[Aim of the task]: Exact reproduction of all the data is needed.
┄┄┄┄┄┄┄┄┄┄┄┄┄┄┄┄┄┄┄┄
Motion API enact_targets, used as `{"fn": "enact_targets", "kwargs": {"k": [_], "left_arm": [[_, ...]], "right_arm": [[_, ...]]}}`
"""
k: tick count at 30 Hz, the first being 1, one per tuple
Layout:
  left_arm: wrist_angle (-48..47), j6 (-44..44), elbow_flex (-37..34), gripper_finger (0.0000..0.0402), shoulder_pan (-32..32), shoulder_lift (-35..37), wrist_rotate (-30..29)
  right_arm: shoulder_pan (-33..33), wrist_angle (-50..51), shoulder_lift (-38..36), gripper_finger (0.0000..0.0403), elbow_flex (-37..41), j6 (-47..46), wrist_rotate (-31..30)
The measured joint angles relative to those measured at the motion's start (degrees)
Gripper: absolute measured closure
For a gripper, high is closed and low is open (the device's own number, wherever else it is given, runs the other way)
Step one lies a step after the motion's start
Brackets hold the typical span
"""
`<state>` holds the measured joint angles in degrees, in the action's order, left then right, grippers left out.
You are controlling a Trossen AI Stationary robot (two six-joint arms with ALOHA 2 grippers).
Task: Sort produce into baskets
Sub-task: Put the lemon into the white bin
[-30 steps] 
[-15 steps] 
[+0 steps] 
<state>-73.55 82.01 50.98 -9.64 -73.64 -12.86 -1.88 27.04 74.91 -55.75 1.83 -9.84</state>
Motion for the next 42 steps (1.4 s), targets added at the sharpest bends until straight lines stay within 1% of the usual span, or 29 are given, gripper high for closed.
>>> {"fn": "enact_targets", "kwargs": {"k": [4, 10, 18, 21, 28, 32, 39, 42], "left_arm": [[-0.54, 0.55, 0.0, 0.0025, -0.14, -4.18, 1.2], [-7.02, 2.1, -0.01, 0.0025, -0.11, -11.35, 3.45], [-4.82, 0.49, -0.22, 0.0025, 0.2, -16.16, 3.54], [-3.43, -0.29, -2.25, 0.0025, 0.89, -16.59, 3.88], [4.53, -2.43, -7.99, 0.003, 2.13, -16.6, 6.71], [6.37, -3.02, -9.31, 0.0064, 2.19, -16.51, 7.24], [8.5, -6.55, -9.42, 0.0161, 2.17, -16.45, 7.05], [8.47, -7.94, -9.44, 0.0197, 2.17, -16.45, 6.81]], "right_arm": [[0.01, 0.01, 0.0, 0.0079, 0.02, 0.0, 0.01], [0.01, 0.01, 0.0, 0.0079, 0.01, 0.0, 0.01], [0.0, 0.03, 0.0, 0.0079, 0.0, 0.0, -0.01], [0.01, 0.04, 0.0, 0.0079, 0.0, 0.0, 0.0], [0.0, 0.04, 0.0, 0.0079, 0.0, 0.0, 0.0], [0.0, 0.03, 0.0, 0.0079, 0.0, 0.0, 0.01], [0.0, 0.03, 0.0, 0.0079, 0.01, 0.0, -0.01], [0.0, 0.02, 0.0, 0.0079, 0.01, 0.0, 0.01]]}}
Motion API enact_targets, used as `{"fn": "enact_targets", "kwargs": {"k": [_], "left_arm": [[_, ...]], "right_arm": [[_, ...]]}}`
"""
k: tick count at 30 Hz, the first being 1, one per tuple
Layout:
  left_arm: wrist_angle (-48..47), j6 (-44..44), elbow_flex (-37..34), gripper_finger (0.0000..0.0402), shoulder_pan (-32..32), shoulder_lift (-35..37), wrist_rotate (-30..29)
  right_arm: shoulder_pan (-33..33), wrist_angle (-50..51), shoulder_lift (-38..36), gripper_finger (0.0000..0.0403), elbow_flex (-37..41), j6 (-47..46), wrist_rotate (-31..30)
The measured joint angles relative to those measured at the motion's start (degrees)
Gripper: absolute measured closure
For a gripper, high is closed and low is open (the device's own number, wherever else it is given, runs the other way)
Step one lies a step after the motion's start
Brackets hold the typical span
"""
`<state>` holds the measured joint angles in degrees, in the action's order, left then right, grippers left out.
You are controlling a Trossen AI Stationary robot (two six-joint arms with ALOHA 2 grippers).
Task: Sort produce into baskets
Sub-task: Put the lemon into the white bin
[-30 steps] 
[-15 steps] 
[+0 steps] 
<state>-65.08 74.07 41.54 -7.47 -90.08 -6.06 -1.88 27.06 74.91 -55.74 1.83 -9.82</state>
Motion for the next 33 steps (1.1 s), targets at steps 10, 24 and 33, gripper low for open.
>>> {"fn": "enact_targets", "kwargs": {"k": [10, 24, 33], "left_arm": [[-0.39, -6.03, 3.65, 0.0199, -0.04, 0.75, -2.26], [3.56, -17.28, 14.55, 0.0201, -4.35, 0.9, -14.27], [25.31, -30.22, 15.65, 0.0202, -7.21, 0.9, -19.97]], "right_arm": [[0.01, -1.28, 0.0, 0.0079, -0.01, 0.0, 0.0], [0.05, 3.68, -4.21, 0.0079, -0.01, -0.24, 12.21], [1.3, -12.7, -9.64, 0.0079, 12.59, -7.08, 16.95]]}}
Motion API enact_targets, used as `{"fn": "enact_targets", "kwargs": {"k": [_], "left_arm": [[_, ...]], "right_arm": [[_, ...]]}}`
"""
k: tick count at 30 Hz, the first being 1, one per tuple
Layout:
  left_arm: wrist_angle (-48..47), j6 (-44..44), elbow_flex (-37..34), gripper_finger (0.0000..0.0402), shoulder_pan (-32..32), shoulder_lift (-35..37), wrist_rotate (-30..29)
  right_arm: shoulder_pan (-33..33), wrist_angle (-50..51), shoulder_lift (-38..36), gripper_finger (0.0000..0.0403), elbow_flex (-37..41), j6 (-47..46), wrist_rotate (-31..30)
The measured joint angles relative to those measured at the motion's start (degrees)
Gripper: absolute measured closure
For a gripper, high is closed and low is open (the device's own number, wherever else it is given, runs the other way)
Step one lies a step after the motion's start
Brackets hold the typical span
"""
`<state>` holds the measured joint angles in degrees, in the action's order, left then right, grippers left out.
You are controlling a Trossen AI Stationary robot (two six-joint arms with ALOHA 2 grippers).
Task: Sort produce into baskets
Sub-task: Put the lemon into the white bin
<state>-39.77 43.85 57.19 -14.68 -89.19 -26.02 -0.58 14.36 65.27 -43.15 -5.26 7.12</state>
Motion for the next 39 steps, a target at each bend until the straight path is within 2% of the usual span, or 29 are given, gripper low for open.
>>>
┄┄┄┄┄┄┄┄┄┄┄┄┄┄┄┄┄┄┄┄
[Answer to the exercise]:
Motion API enact_targets, used as `{"fn": "enact_targets", "kwargs": {"k": [_], "left_arm": [[_, ...]], "right_arm": [[_, ...]]}}`
"""
k: tick count at 30 Hz, the first being 1, one per tuple
Layout:
  left_arm: wrist_angle (-48..47), j6 (-44..44), elbow_flex (-37..34), gripper_finger (0.0000..0.0402), shoulder_pan (-32..32), shoulder_lift (-35..37), wrist_rotate (-30..29)
  right_arm: shoulder_pan (-33..33), wrist_angle (-50..51), shoulder_lift (-38..36), gripper_finger (0.0000..0.0403), elbow_flex (-37..41), j6 (-47..46), wrist_rotate (-31..30)
The measured joint angles relative to those measured at the motion's start (degrees)
Gripper: absolute measured closure
For a gripper, high is closed and low is open (the device's own number, wherever else it is given, runs the other way)
Step one lies a step after the motion's start
Brackets hold the typical span
"""
`<state>` holds the measured joint angles in degrees, in the action's order, left then right, grippers left out.
You are controlling a Trossen AI Stationary robot (two six-joint arms with ALOHA 2 grippers).
Task: Sort produce into baskets
Sub-task: Put the lemon into the white bin
[-30 steps] 
[-15 steps] 
[+0 steps] 
<state>-73.55 82.01 50.98 -9.64 -73.64 -12.86 -1.88 27.04 74.91 -55.75 1.83 -9.84</state>
Motion for the next 42 steps (1.4 s), targets added at the sharpest bends until straight lines stay within 1% of the usual span, or 29 are given, gripper high for closed.
>>> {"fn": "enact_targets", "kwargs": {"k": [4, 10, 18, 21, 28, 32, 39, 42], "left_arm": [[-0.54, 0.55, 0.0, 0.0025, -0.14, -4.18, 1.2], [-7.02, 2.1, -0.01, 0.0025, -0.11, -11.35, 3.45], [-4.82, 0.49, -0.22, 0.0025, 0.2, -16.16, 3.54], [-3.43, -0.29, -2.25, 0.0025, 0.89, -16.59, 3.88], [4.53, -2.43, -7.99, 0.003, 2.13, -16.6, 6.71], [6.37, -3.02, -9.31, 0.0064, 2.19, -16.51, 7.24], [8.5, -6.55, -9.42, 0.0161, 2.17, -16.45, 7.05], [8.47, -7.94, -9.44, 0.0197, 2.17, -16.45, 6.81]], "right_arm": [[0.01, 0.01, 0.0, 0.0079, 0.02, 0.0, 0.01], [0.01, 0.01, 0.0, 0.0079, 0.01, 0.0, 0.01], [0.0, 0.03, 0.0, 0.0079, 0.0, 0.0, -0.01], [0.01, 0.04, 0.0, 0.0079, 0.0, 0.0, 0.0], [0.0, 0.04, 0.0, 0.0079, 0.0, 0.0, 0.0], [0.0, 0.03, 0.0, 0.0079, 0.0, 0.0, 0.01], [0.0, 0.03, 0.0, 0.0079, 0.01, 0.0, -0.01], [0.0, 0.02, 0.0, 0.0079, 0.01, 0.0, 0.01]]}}
Motion API enact_targets, used as `{"fn": "enact_targets", "kwargs": {"k": [_], "left_arm": [[_, ...]], "right_arm": [[_, ...]]}}`
"""
k: tick count at 30 Hz, the first being 1, one per tuple
Layout:
  left_arm: wrist_angle (-48..47), j6 (-44..44), elbow_flex (-37..34), gripper_finger (0.0000..0.0402), shoulder_pan (-32..32), shoulder_lift (-35..37), wrist_rotate (-30..29)
  right_arm: shoulder_pan (-33..33), wrist_angle (-50..51), shoulder_lift (-38..36), gripper_finger (0.0000..0.0403), elbow_flex (-37..41), j6 (-47..46), wrist_rotate (-31..30)
The measured joint angles relative to those measured at the motion's start (degrees)
Gripper: absolute measured closure
For a gripper, high is closed and low is open (the device's own number, wherever else it is given, runs the other way)
Step one lies a step after the motion's start
Brackets hold the typical span
"""
`<state>` holds the measured joint angles in degrees, in the action's order, left then right, grippers left out.
You are controlling a Trossen AI Stationary robot (two six-joint arms with ALOHA 2 grippers).
Task: Sort produce into baskets
Sub-task: Put the lemon into the white bin
[-30 steps] 
[-15 steps] 
[+0 steps] 
<state>-65.08 74.07 41.54 -7.47 -90.08 -6.06 -1.88 27.06 74.91 -55.74 1.83 -9.82</state>
Motion for the next 33 steps (1.1 s), targets at steps 10, 24 and 33, gripper low for open.
>>> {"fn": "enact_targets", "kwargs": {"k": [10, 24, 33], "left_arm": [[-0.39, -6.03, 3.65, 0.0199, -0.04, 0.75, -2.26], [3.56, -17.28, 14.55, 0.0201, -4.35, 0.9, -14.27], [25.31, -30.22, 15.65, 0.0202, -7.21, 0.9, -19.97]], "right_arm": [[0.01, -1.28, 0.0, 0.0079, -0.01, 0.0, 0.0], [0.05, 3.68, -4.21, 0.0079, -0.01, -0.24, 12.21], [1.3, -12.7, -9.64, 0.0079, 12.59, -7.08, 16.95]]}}
Motion API enact_targets, used as `{"fn": "enact_targets", "kwargs": {"k": [_], "left_arm": [[_, ...]], "right_arm": [[_, ...]]}}`
"""
k: tick count at 30 Hz, the first being 1, one per tuple
Layout:
  left_arm: wrist_angle (-48..47), j6 (-44..44), elbow_flex (-37..34), gripper_finger (0.0000..0.0402), shoulder_pan (-32..32), shoulder_lift (-35..37), wrist_rotate (-30..29)
  right_arm: shoulder_pan (-33..33), wrist_angle (-50..51), shoulder_lift (-38..36), gripper_finger (0.0000..0.0403), elbow_flex (-37..41), j6 (-47..46), wrist_rotate (-31..30)
The measured joint angles relative to those measured at the motion's start (degrees)
Gripper: absolute measured closure
For a gripper, high is closed and low is open (the device's own number, wherever else it is given, runs the other way)
Step one lies a step after the motion's start
Brackets hold the typical span
"""
`<state>` holds the measured joint angles in degrees, in the action's order, left then right, grippers left out.
You are controlling a Trossen AI Stationary robot (two six-joint arms with ALOHA 2 grippers).
Task: Sort produce into baskets
Sub-task: Put the lemon into the white bin
<state>-39.77 43.85 57.19 -14.68 -89.19 -26.02 -0.58 14.36 65.27 -43.15 -5.26 7.12</state>
Motion for the next 39 steps, a target at each bend until the straight path is within 2% of the usual span, or 29 are given, gripper low for open.
>>>

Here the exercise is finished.